El público que en la noche del 11 de agosto de 1902 llenaba la sala del teatro Albisu para presenciar la representación de una obra titulada La vuelta al mundo fue testigo de un episodio sangriento y real.
Se simulaba en la obra el asalto a un tren y uno de los asaltantes era un «comparsa» al que apodaban Pantera. En el instante de realizarse el ataque, Pantera se aproximó tanto que uno de los asaltados, el actor Alejandro Garrido, accionó la escopeta que llevaba para su defensa y disparó casi a boca tocante contra los agresores. Pantera, cuando sonaron los disparos, se llevó las manos a la cara y cayó desplomado. Fue algo tan perfecto que los espectadores tuvieron la impresión de haber visto un suceso verídico.
Cayó el telón y Pantera no se levantó. Extrañados, sus compañeros se le acercaron y al incorporarlo vieron, con asombro, que sobre el tablado había un pequeño charco de sangre. El actor estaba herido en un ojo. Un taco de cartón del cartucho de la escopeta le había herido durante el asalto. Garrido fue detenido; las autoridades no lo consideraron culpable y quedó en libertad.
La noche del 18 de septiembre de 1902 los habaneros esperaban atentos el estampido del cañonazo de las 9 para confrontar sus relojes. El tiempo pasaba y el tronar del cañón no se oía. Y cuando ya nadie lo esperaba y muchos se habían recogido, llegó el estampido. Eran las nueve y media. Nunca se dio una explicación oficial por aquella irregularidad.
Debido a la gran escasez de plata macuquina en la región oriental de la Isla, se dispuso por parte del Gobierno colonial que se supliera su falta con papeletas, pero como el papel también llegó a faltar fue necesario echar mano a una partida de barajas francesas que quitó a corsarios portugueses el corsario José Robert.
La nueva moneda no fue del agrado de los comerciantes, que la recibían a regañadientes. Llegó el momento en que se negaron a aceptarla, lo que empujaba al hambre a la población, privada de adquirir los alimentos.
En 1787 se pidió con urgencia al Rey la supresión de la moneda de cartón y que se enviase otra de nuevo cuño. El ruego fue atendido y un año más tarde la moneda de cartón era retirada del mercado.
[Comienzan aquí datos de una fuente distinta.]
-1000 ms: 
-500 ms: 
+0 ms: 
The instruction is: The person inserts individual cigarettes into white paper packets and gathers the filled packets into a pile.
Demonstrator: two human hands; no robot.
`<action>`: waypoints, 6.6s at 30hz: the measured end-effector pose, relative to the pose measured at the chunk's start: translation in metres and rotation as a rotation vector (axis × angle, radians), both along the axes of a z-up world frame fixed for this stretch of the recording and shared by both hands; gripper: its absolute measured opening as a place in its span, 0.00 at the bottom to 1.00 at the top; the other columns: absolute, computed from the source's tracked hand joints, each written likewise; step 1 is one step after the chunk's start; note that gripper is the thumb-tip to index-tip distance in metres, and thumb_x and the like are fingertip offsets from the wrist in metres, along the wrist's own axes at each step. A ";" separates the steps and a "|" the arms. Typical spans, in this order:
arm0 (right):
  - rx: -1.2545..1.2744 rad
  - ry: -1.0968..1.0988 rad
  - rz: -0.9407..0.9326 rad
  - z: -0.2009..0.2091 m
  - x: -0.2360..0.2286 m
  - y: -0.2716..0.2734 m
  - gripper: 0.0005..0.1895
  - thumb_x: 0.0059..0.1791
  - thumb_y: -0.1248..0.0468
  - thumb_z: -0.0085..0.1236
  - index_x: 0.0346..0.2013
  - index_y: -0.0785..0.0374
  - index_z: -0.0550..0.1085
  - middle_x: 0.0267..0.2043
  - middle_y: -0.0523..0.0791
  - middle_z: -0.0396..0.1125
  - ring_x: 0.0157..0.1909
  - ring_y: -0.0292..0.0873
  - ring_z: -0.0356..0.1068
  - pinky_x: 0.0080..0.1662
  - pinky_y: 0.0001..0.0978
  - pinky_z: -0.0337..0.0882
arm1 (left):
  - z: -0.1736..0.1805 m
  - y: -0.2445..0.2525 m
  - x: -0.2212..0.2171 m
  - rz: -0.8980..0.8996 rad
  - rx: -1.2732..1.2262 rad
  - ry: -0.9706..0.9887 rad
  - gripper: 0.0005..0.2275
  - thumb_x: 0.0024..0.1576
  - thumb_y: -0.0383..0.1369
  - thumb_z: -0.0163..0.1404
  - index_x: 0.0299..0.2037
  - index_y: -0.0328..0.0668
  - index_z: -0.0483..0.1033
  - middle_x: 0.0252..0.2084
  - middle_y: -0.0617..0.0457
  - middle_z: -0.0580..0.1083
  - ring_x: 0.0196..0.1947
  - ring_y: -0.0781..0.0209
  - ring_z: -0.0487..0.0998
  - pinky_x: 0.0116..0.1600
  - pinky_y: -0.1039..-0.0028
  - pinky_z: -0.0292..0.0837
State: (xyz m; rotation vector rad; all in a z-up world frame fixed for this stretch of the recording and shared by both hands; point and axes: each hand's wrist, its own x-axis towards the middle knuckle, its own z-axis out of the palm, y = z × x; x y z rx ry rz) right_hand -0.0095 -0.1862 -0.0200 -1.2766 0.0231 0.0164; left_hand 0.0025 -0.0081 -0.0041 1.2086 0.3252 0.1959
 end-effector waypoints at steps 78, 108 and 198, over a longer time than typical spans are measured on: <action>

La moneda macuquina circuló en Cuba hasta el 17 de enero de 1781. Eran piezas de plata esquinadas y sin cordoncillo.
La loma donde se construiría la fortaleza de San Carlos de la Cabaña tenía escaso valor en 1748. En esa fecha su propietario la vendió en 500 pesos.
Referencias de la época confirman que el 28 de febrero de 1748 su propietario de entonces, Miguel de Castro Palomino, vendió a Agustín Sotolongo, tesorero de la Santa Cruzada, las tierras de su pertenencia en la «sierra del Castillo y Real Fuerza del Morro». Palomino heredó el predio de la que había sido su esposa, Margarita Franco, que las heredó a su vez del capitán Juan de Castro, su primer marido, que el 28 de agosto de 1675 las obtuvo por merced del cabildo habanero.
Todavía a comienzos del siglo XX el hielo era un artículo casi de lujo en La Habana y en el resto de la Isla. Solo se disponía de él en banquetes, aunque lo había en algunos cafés y bodegas. Cuando de banquetes se trataba, en la carta-menú se consignaba: «Postres: café, hielo, tabacos».
La noche del 12 de marzo de 1882 se desplomó, a consecuencia de un aguacero torrencial, el ala izquierda del teatro Payret, con el saldo de varios muertos y heridos.
Un voraz incendio se declaró la noche del 27 de enero de 1905 en la Manzana de Gómez, en La Habana. Fue un siniestro que originó pérdidas considerables. Veinticuatro establecimientos quedaron destruidos y solo 11 se salvaron. El fuego comenzó por un comercio denominado El Globo.
Una orden dictada el 9 de agosto de 1832 hizo obligatorio que fueran blancos los mayorales de las fincas de Cuba.
Por resolución del secretario de Gobernación —ministro del Interior—, el 7 de julio de 1905 fue suspendido en sus funciones como Alcalde de La Habana el doctor Juan Ramón O’Farrill. Se le instruyó expediente y se formularon 23 cargos en su contra. Uno de estos, por haber «engavetado» durante meses unos documentos y otro, por haber tramitado un asunto con celeridad extraordinaria.
En una comunicación de 1775 el Ayuntamiento de Santiago de Cuba dice al Gobernador de la Isla que dicho Ayuntamiento veía con reparo que en sus avisos y documentos oficiales ese Gobernador diera al Ayuntamiento de La Habana el título de «Ilustre» y no diera título alguno al santiaguero, cuando Su Majestad lo tiene por «Muy Ilustre y Muy Leal». Lo advierte al funcionario para que se sirva cumplir con lo que la piedad de Su Majestad el Rey (que Dios guarde) lo ha distinguido y no lo omita en sus comunicaciones.